Je propose d'introduire un cours d'espéranto dans les écoles primaires de l'Union Européenne comme moyen propédeutique pour l'apprentissage ultérieur des langues étrangères et d'autres branches.
Selon plusieurs expériences réalisées dans différents pays, les enfants qui ont préalablement étudié l'espéranto obtiennent plus rapidement de meilleurs résultats dans l'apprentissage des langues étrangères. Voyez le site : http://en.wikipedia.org/wiki/Propaedeutic_value_of_Esperanto .
Une telle expérience est encore en cours dans quelques écoles primaires britanniques (voyez les sites : www.springboard2languages.org et http://egalite.freeweb.hu/salto ).

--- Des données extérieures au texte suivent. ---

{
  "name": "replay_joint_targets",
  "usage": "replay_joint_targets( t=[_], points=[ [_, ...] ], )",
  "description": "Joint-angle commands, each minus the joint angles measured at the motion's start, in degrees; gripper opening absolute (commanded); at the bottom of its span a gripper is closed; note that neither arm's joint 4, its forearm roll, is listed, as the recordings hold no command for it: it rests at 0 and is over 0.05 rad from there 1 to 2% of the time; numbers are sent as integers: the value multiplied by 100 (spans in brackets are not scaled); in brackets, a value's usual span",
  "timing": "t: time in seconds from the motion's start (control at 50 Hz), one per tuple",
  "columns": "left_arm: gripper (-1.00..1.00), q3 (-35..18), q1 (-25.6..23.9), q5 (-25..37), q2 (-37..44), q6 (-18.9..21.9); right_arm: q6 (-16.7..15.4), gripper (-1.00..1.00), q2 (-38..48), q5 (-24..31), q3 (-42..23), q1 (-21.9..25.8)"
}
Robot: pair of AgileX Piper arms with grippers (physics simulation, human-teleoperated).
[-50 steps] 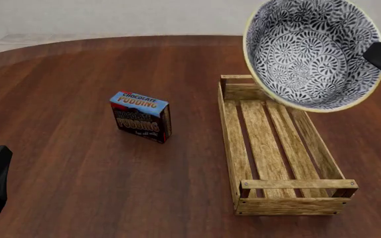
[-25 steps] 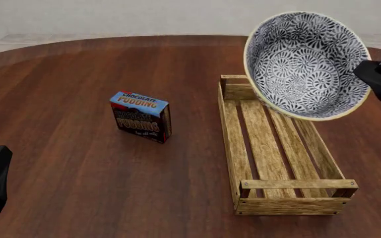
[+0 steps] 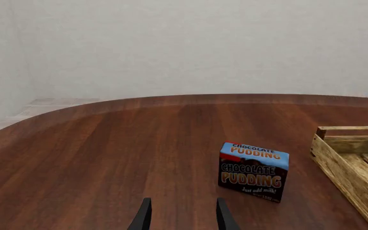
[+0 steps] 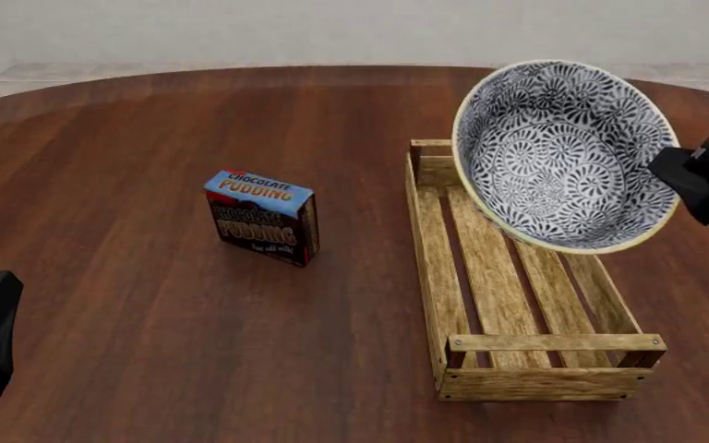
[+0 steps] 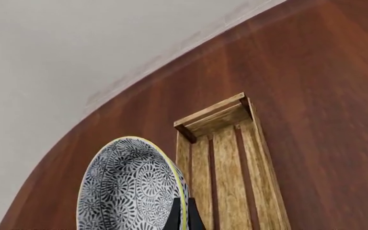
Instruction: Pick up the bowl on the left and put it in the tray.
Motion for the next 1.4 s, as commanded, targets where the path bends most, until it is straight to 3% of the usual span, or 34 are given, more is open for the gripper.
replay_joint_targets(
  t=[0.02, 0.64, 1.4],
  points=[
    [100, 0, 0, 0, 0, 0, 19, -100, -101, 36, 94, -24],
    [100, 0, 0, 0, 0, 0, 8, -100, -181, 34, 437, -7],
    [100, 0, 0, 0, 0, 0, 38, -100, 462, -764, 802, -198]
  ],
)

L'espéranto encourage les élèves dans l'étude des langues, grâce entre autres à la grande régularité de sa grammaire et à des familles de mots qui se construisent avec une grande facilité. La réalité montre que, quelque soit la langue maternelle, l'on atteint en un _mois_ d'espéranto le degré de compétence qui se serait atteint en anglais ou en français, par exemple, qu'après un _an_ d'étude.
Bref, l'introduction de l'espéranto comme première langue étrangère dans les écoles de l'Union Européenne serait pour nos élèves un véritable tremplin pour un meilleur plurilinguisme pour nos jeunes européens.

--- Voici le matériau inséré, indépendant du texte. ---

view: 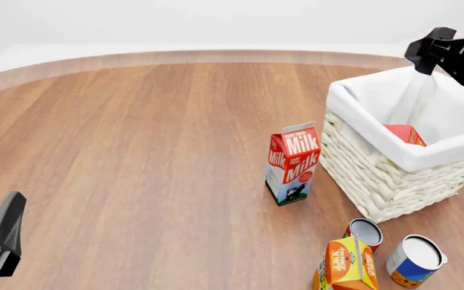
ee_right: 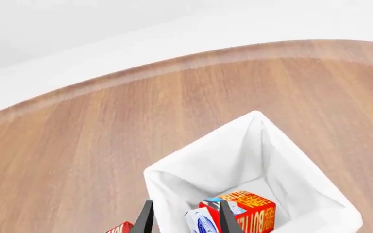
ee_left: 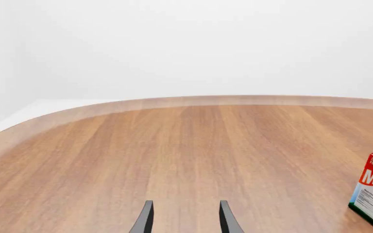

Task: Pick up the cream cheese box and the butter, and put them in the basket.

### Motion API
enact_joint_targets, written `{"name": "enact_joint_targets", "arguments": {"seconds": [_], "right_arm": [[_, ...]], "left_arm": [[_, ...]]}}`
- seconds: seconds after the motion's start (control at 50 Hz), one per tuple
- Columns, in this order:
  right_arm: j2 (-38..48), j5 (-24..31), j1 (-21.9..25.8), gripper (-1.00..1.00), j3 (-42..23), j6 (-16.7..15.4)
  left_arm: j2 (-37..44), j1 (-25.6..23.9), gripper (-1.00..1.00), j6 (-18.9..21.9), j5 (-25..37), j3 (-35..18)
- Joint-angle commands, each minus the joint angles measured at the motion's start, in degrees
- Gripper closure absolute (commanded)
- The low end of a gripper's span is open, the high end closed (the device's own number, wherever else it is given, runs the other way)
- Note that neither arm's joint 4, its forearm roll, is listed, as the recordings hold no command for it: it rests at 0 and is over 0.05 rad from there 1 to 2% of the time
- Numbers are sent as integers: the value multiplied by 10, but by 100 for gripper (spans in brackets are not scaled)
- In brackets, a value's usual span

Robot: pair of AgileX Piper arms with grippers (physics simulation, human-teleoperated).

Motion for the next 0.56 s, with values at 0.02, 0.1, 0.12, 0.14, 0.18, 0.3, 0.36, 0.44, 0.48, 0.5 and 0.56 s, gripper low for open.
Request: {"name": "enact_joint_targets", "arguments": {"seconds": [0.02, 0.1, 0.12, 0.14, 0.18, 0.3, 0.36, 0.44, 0.48, 0.5, 0.56], "right_arm": [[-61, 52, 52, -100, -38, -2], [-86, 77, 84, -100, -63, -8], [-91, 81, 92, -100, -68, -9], [-100, 87, 100, -100, -76, -16], [-111, 100, 116, -100, -88, -13], [-147, 130, 172, -100, -123, -30], [-152, 130, 191, -100, -127, -37], [-143, 105, 219, -100, -111, -31], [-138, 93, 222, -100, -107, -27], [-133, 84, 225, -100, -103, -26], [-113, 52, 240, -100, -91, -15]], "left_arm": [[0, 0, -100, 0, 0, 0], [0, 0, -100, 0, 0, 0], [0, 0, -100, 0, 0, 0], [0, 0, -100, 0, 0, 0], [0, 0, -100, 0, 0, 0], [0, 0, -100, 0, 0, 0], [0, 0, -100, 0, 0, 0], [0, 0, -100, 0, 0, 0], [0, 0, -100, 0, 0, 0], [0, 0, -100, 0, 0, 0], [0, 0, -100, 0, 0, 0]]}}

L'espéranto est une solution vraiment idéale, car il permet plus rapidement le dialogue interethnique, interculturel, dans le respect mutuel de la langue, de la culture, de la dignité de chacun, sans aucune forme de discrimination. Ce serait le meilleur garant de la survivance des langues et de cultures, non seulement au niveau européen ( www.esperanto.net ).
Mais est-ce vraiment le souhait des milieux européens?